Stored data:
####################

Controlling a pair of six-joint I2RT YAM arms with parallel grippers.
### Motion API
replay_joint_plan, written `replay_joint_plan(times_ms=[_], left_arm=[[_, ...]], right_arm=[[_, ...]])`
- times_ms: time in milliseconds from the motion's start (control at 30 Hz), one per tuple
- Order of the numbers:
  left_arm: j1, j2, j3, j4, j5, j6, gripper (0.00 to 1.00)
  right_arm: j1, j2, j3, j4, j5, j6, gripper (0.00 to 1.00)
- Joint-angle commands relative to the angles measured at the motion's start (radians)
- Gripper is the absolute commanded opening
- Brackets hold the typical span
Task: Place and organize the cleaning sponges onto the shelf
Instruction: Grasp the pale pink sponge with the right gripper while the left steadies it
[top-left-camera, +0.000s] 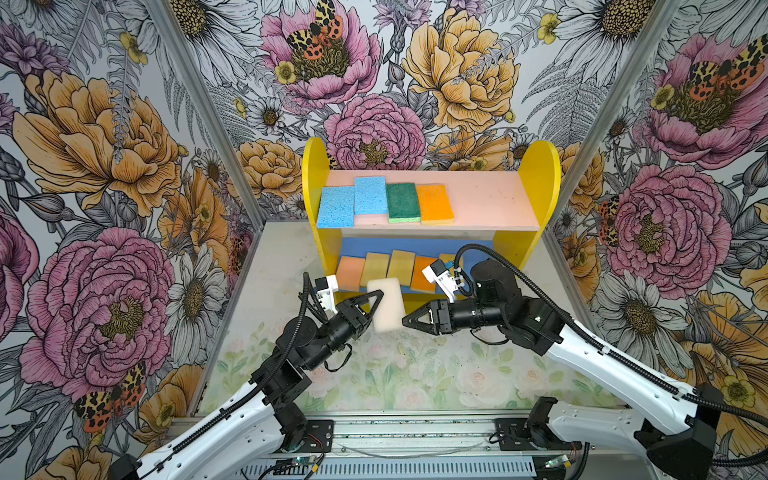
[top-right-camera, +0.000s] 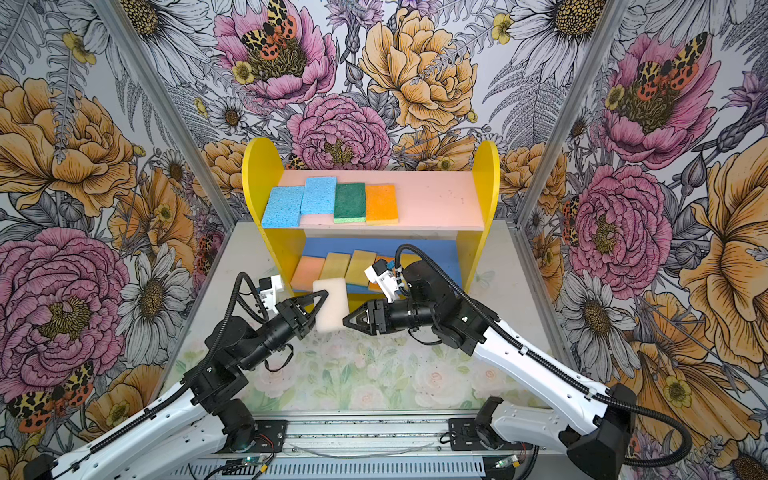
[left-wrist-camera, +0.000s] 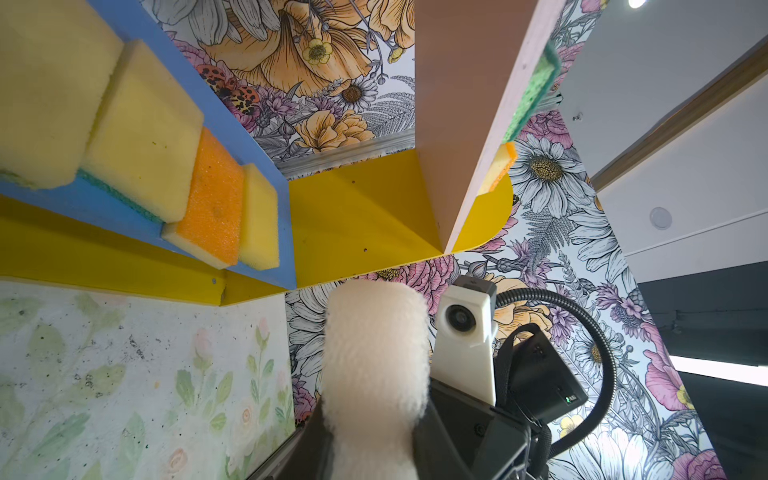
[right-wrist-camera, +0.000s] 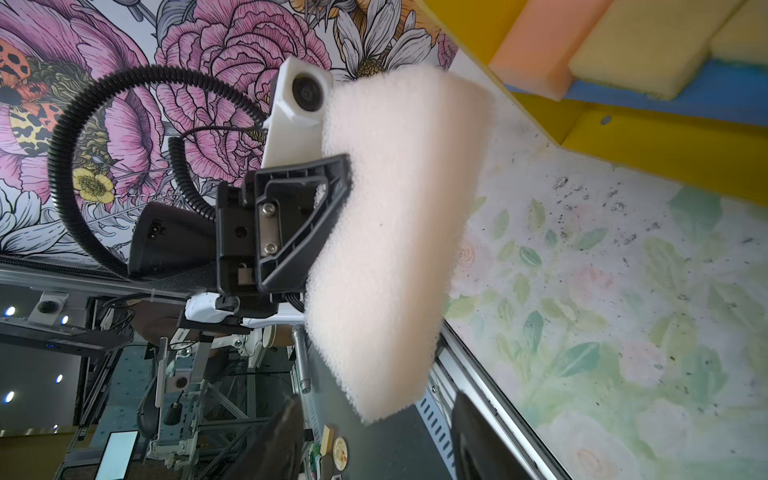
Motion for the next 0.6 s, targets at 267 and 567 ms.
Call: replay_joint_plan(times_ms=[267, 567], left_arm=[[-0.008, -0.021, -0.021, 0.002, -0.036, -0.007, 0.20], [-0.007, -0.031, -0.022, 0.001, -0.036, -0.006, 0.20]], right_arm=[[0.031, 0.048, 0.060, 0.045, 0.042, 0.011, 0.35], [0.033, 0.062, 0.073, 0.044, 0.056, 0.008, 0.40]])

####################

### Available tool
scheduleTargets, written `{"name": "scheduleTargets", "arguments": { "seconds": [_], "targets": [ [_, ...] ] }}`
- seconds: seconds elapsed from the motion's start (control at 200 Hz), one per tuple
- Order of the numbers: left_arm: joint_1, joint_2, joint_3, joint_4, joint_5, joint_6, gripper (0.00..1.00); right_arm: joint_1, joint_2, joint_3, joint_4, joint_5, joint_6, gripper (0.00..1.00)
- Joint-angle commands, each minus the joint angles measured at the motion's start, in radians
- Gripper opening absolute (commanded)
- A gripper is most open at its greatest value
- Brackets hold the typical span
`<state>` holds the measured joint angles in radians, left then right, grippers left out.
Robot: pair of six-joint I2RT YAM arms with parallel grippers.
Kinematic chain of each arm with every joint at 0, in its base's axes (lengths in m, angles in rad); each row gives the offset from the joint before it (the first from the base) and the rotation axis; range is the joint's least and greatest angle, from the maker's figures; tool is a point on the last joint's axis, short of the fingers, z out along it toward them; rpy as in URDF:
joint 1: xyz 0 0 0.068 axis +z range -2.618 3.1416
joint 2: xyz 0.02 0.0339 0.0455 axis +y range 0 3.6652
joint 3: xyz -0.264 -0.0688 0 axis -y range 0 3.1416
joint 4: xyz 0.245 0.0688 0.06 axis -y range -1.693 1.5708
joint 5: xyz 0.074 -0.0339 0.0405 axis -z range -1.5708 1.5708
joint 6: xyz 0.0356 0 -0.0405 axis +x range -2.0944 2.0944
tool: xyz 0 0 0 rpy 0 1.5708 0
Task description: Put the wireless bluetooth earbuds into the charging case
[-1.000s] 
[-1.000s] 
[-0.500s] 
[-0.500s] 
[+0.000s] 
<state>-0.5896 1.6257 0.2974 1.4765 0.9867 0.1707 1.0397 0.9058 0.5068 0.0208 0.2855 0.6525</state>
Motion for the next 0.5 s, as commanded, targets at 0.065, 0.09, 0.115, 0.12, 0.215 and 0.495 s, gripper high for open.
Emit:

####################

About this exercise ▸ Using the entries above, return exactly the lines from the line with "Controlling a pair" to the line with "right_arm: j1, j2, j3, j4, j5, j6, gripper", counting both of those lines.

Task result ▸
Controlling a pair of six-joint I2RT YAM arms with parallel grippers.
### Motion API
replay_joint_plan, written `replay_joint_plan(times_ms=[_], left_arm=[[_, ...]], right_arm=[[_, ...]])`
- times_ms: time in milliseconds from the motion's start (control at 30 Hz), one per tuple
- Order of the numbers:
  left_arm: j1, j2, j3, j4, j5, j6, gripper (0.00 to 1.00)
  right_arm: j1, j2, j3, j4, j5, j6, gripper (0.00 to 1.00)

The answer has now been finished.